At last he reached the wood and bounded on, trampling down long trailing grasses and tangled weeds through the thick, muggy gloom of those endless aisles of jungle. He came to a somewhat open space where there was the trunk of a tree larger than the others; it stood by itself and disappeared into the tangle of creepers above. He thought he would climb the tree, but the trunk was too wide, and his efforts failed. He stood by the tree trembling and panting with fear. He could not hear a sound, but he felt that the danger, whatever it was, was at hand.

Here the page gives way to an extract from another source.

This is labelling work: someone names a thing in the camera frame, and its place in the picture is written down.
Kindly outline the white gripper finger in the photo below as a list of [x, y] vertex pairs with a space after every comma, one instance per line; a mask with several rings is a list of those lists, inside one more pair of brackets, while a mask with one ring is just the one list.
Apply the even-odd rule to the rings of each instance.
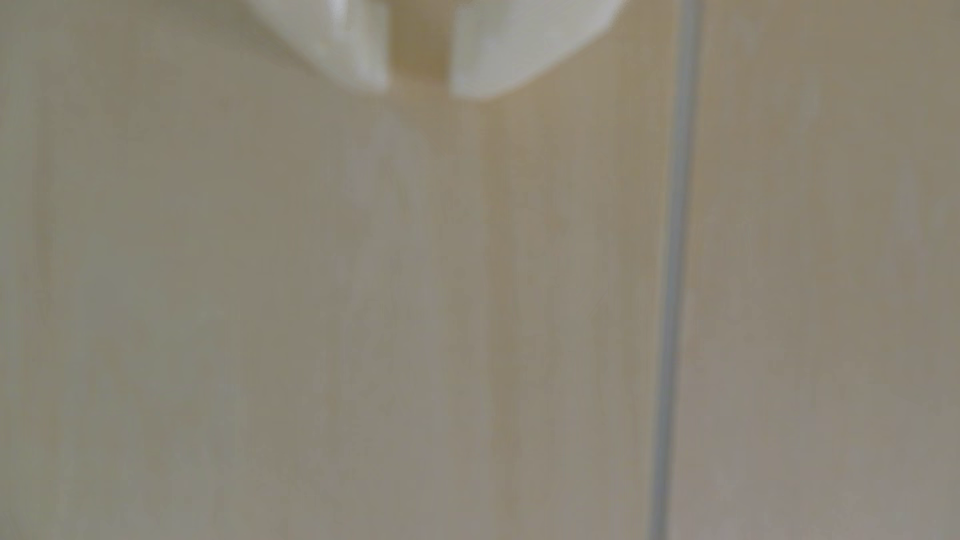
[[467, 1], [454, 12], [449, 91], [495, 99], [606, 34], [626, 1]]
[[247, 1], [295, 54], [358, 92], [388, 92], [390, 8], [381, 1]]

It grew darker and darker. It was night in the forest. He stood paralysed with terror; he felt as though bound hand and foot, but there was nothing to be done except to wait until his invisible enemy should choose to inflict his will on him and achieve his doom. And yet the agony of this suspense was so terrible that he felt that if it lasted much longer something must inevitably break inside him . . . and just as he was thinking that eternity could not be so long as the moments he was passing through, a blessed unconsciousness came over him. He woke from this state to find himself face to face with one of the office messengers, who said to him that he had been given his number two or three times but had taken no notice of it.

Fletcher executed his commission and then went upstairs to his office.

His fellow-clerks at once asked what had happened to him, for he was looking white. He said that he had a headache and was not feeling quite himself, but made no further explanations.

This last experience changed the whole tenor of his life. When fits of abstraction had occurred to him before he had not troubled about them, and after his first strange experience he had felt only vaguely interested; but now it was a different matter. He was consumed with dread lest the thing should occur again. He did not want to get back to that green world and that oily sea; he did not want to hear the whistling noise, and to be pursued by an invisible enemy. So much did the dread of this weigh on him that he refused to go to the telephone lest the act of telephoning should set alight in his mind the train of associations and bring his thoughts back to his dreadful experience.

Shortly after this he went for leave, and following the doctor's advice he spent it by the sea. During all this time he was perfectly well, and was not once troubled by his curious fits. He returned to London in the autumn refreshed and well.

On the first day that he went to the office a friend of his telephoned to him. When he was told that the line was being held for him he hesitated, but at last he went down to the telephone office.

He remained away twenty minutes. Finally his prolonged absence was noticed, and he was sent for. He was found in the telephone room stiff and unconscious, having fallen forward on the telephone desk. His face was quite white, and his eyes wide open and glazed with an expression of piteous and harrowing terror. When they tried to revive him their efforts were in vain. A doctor was sent for, and he said that Fletcher had died of heart disease.